:: PROBLEM ::
Your answer should be the lines below from the one with "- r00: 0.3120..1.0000" to the one with "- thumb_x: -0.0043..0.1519", both included, given again exactly and with nothing added.

:: INPUT ::

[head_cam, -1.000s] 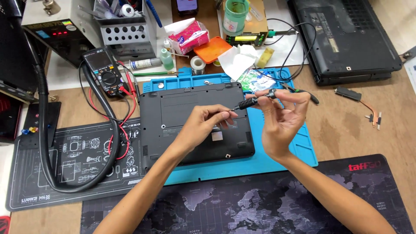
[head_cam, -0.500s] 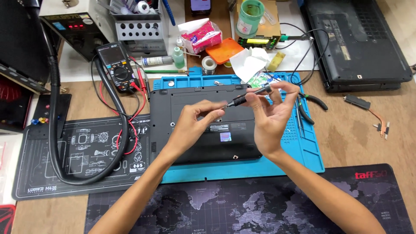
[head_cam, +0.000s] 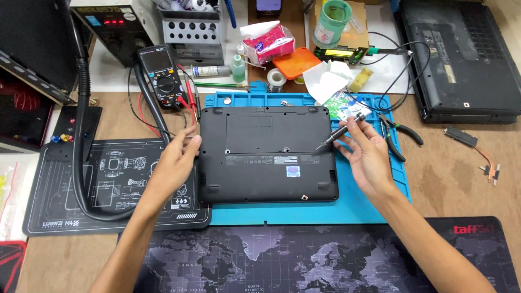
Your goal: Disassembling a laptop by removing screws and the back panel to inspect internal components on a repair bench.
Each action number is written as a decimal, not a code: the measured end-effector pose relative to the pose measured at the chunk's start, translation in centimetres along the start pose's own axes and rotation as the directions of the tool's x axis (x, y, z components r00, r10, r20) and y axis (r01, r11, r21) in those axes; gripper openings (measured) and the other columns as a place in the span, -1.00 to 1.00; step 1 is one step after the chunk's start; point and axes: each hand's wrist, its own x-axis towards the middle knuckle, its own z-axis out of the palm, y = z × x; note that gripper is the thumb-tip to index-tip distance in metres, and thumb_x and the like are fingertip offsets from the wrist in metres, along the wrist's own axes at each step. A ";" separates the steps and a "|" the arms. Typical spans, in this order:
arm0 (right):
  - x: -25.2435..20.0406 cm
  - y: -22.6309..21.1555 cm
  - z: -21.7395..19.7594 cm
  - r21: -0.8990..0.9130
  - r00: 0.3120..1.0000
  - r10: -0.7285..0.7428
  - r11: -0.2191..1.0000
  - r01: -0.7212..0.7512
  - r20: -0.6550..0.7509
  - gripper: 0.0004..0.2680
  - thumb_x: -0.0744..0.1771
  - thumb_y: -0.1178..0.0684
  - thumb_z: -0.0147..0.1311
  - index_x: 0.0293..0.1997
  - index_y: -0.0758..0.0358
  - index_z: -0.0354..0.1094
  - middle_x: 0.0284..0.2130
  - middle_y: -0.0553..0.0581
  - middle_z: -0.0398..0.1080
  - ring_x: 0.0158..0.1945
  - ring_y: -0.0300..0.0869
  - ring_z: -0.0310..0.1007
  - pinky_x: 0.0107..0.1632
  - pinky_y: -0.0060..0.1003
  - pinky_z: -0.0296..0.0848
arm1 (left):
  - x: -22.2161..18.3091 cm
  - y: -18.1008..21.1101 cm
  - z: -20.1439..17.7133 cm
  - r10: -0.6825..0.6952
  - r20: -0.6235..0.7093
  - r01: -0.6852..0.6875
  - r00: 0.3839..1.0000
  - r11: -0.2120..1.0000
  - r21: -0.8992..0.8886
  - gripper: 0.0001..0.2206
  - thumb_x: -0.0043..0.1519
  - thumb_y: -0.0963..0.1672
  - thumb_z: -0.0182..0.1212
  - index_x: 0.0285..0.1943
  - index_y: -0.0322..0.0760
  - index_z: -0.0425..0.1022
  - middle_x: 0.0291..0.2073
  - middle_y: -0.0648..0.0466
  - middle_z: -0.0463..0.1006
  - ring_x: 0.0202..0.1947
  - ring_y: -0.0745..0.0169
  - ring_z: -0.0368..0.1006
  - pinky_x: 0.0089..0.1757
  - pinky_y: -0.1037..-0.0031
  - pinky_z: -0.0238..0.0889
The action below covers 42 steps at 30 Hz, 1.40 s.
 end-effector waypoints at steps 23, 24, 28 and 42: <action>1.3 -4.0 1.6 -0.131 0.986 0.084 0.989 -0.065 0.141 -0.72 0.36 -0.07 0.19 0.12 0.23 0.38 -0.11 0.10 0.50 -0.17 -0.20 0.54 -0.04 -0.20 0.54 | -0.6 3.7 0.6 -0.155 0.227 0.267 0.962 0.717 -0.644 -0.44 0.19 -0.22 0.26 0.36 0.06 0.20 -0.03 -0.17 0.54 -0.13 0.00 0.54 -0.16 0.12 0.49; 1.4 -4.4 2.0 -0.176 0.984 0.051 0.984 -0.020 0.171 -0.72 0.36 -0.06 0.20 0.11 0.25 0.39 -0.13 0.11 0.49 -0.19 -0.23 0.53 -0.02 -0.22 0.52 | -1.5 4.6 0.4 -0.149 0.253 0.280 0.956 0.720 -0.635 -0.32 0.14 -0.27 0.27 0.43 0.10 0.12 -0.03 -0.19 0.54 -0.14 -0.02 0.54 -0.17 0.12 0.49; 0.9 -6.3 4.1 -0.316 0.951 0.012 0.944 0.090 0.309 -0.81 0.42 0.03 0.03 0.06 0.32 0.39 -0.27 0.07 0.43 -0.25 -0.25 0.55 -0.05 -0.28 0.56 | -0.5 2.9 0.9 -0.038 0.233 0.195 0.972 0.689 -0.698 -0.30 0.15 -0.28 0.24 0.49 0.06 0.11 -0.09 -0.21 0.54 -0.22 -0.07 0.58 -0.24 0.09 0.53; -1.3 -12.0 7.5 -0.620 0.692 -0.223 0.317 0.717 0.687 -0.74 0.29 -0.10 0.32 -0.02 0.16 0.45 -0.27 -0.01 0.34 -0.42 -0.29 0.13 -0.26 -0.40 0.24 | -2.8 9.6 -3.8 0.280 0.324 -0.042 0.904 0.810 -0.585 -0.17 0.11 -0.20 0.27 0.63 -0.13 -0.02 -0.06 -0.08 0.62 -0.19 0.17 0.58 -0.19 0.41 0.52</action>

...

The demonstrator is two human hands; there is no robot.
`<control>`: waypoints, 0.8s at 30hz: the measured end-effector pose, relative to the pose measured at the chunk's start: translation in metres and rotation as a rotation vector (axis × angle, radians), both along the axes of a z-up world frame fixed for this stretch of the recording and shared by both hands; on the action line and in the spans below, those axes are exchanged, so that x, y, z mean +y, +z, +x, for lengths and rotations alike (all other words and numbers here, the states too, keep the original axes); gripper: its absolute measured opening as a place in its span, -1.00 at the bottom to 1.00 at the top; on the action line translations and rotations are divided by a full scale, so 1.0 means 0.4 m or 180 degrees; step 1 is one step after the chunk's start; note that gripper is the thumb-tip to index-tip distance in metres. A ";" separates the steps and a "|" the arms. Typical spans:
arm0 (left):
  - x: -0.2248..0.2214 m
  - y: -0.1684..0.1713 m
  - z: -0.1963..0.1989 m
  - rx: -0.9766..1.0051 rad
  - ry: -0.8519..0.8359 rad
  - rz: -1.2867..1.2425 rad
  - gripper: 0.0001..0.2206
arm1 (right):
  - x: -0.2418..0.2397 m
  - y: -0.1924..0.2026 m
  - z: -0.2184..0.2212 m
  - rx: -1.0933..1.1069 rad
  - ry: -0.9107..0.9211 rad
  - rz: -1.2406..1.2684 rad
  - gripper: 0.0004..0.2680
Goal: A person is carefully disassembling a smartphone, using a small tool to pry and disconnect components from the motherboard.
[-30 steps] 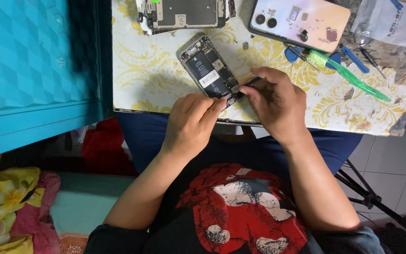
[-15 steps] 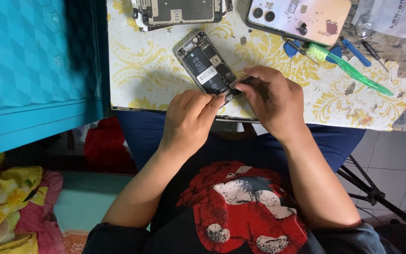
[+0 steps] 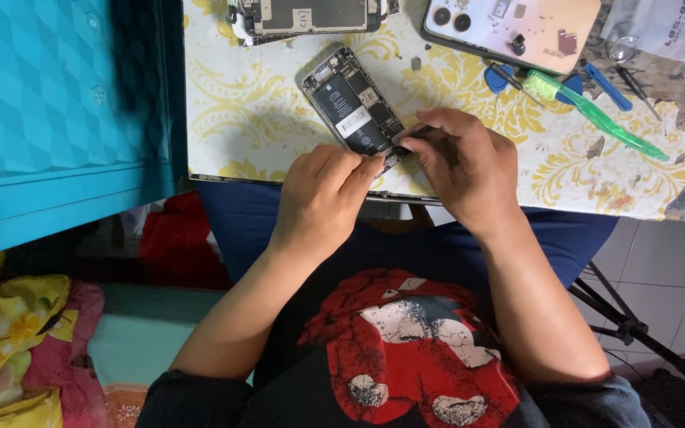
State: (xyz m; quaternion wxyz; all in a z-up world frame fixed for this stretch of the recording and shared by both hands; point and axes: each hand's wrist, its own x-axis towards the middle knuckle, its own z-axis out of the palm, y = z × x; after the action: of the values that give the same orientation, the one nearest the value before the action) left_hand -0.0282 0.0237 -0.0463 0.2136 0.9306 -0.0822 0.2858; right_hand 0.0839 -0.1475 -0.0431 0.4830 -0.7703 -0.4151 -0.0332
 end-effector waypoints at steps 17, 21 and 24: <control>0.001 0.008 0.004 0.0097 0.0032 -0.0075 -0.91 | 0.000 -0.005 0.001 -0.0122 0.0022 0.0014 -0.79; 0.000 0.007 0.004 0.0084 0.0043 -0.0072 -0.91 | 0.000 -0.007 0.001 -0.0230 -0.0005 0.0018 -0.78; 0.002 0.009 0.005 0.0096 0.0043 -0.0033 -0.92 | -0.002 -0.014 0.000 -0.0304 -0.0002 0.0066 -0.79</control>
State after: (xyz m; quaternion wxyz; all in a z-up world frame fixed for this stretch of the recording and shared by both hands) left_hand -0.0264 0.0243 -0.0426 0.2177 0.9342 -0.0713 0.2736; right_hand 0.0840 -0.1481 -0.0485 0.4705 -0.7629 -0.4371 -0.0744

:: SOLUTION TO THE EXERCISE ::
  - r00: 0.3120..1.0000
  - r10: -0.7285..0.7428
  - r11: -0.2191..1.0000
  - r01: -0.7212..0.7512
  - r20: -0.6550..0.7509
  - gripper: 0.0004..0.2680
  - thumb_x: -0.0744..0.1771
  - thumb_y: -0.1178..0.0684
  - thumb_z: -0.0147..0.1311
  - index_x: 0.0293..0.1997
  - index_y: -0.0758..0.0358
  - index_z: -0.0354..0.1094
  - middle_x: 0.0284..0.2130
  - middle_y: -0.0553..0.0581
  - middle_z: -0.0398..0.1080
  - ring_x: 0.0158..0.1945
  - ring_y: -0.0300..0.0869
  - ring_z: -0.0310..0.1007
  - pinky_x: 0.0107..0.1632
  - pinky_y: -0.0060..0.1003
  - pinky_z: -0.0296..0.0848
arm1 (left):
  - x: -22.2161..18.3091 cm
  - y: -18.1008..21.1101 cm
  - z: -20.1439..17.7133 cm
  - r10: -0.6825..0.6952
  - r20: -0.6235..0.7093
  - r01: -0.6852..0.6875
  - r00: 0.3839..1.0000
  - r11: -0.2120..1.0000
  - r21: -0.8992..0.8886
  - gripper: 0.0001..0.2206
  - thumb_x: -0.0043..0.1519

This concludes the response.